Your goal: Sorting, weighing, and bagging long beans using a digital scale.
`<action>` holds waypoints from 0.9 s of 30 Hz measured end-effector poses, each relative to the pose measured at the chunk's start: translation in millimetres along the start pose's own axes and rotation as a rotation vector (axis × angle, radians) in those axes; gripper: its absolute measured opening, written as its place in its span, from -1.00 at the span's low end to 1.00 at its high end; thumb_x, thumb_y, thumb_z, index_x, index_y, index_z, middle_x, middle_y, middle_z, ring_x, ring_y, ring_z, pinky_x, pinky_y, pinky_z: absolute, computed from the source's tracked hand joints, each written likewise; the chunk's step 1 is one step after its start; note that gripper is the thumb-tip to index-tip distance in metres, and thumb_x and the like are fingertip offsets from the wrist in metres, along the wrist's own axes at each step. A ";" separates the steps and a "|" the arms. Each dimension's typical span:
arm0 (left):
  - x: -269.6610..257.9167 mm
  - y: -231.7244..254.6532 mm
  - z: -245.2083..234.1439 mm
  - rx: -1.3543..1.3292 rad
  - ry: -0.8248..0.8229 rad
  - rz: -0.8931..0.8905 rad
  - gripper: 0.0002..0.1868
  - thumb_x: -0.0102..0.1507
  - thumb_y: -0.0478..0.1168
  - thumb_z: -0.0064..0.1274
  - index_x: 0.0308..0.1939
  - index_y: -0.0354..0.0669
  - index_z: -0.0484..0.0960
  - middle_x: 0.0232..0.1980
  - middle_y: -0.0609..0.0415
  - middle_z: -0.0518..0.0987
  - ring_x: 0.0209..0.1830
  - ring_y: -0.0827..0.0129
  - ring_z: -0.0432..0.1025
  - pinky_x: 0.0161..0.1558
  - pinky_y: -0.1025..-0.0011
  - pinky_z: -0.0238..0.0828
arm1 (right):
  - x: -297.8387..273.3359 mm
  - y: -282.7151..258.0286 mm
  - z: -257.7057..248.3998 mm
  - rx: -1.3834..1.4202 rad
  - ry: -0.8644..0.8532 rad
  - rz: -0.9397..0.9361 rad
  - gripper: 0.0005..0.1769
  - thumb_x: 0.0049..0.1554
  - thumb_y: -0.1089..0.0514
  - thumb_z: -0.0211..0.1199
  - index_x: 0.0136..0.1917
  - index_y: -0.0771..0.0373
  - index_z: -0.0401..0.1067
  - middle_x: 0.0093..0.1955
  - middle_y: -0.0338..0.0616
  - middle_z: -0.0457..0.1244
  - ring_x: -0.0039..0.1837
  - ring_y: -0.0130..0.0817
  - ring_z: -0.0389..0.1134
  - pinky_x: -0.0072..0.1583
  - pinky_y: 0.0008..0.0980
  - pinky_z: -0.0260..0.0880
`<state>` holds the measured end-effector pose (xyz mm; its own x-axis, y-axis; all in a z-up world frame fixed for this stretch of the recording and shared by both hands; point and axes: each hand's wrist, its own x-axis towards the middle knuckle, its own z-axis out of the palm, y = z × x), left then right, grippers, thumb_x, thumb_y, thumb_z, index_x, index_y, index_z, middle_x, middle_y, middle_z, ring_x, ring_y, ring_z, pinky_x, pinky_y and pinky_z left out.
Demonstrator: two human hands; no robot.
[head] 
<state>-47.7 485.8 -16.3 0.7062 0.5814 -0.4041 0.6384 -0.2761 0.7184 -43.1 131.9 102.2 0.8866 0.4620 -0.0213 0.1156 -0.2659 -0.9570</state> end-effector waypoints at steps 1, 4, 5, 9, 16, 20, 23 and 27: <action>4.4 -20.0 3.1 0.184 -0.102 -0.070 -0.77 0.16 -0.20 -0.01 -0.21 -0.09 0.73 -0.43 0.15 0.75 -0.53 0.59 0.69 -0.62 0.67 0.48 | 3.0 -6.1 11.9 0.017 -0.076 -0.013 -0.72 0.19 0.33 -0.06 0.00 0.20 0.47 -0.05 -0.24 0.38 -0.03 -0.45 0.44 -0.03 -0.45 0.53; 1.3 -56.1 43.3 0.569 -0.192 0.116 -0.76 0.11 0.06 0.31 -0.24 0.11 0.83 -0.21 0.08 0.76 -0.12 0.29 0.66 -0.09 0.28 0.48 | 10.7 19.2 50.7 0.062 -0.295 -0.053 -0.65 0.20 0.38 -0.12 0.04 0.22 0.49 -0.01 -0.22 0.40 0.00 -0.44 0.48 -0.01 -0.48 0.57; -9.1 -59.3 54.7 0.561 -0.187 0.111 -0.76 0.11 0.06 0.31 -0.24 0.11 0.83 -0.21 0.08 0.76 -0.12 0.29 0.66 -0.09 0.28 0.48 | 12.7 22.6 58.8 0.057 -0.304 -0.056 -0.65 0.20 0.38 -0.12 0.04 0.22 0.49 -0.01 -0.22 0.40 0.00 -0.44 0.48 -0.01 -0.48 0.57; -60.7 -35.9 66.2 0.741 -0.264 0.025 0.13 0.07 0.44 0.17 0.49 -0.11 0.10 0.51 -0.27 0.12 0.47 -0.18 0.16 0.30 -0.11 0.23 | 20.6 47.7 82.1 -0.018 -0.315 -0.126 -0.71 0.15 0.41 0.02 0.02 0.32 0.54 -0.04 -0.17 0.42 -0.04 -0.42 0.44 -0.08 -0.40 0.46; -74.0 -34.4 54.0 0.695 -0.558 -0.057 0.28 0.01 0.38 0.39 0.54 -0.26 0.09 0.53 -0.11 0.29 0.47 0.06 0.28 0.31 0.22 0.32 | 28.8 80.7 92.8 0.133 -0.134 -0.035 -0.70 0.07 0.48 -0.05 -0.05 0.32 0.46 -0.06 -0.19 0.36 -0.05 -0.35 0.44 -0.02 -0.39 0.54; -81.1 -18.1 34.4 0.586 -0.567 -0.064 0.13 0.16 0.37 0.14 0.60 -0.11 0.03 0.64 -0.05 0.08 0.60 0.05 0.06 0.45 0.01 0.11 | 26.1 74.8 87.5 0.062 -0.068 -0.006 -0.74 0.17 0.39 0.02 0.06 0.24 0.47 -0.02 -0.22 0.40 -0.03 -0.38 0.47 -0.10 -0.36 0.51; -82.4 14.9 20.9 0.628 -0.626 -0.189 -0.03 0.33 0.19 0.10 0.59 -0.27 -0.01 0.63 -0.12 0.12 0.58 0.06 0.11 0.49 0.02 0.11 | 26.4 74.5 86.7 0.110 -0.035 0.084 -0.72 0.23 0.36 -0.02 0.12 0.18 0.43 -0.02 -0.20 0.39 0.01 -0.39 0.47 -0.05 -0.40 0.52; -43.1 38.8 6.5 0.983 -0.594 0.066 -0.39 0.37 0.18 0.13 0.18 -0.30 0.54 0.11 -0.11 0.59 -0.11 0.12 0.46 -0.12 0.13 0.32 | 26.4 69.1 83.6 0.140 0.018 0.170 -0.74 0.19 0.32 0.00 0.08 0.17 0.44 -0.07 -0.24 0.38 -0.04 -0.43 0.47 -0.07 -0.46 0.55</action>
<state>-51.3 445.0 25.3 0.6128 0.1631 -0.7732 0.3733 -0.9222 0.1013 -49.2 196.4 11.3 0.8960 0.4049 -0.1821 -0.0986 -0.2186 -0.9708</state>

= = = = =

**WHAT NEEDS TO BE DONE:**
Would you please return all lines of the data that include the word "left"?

**EXPECTED OUTPUT:**
arm0 (left):
`<state>` holds the measured end-effector pose (xyz mm; its own x-axis, y-axis; all in a z-up world frame fixed for this stretch of the recording and shared by both hands; point and axes: each hand's wrist, its own x-axis towards the middle knuckle, its own z-axis out of the palm, y = z × x), left then right, grippers, thumb_x, thumb_y, thumb_z, index_x, index_y, index_z, middle_x, middle_y, middle_z, ring_x, ring_y, ring_z, pinky_x, pinky_y and pinky_z left out.

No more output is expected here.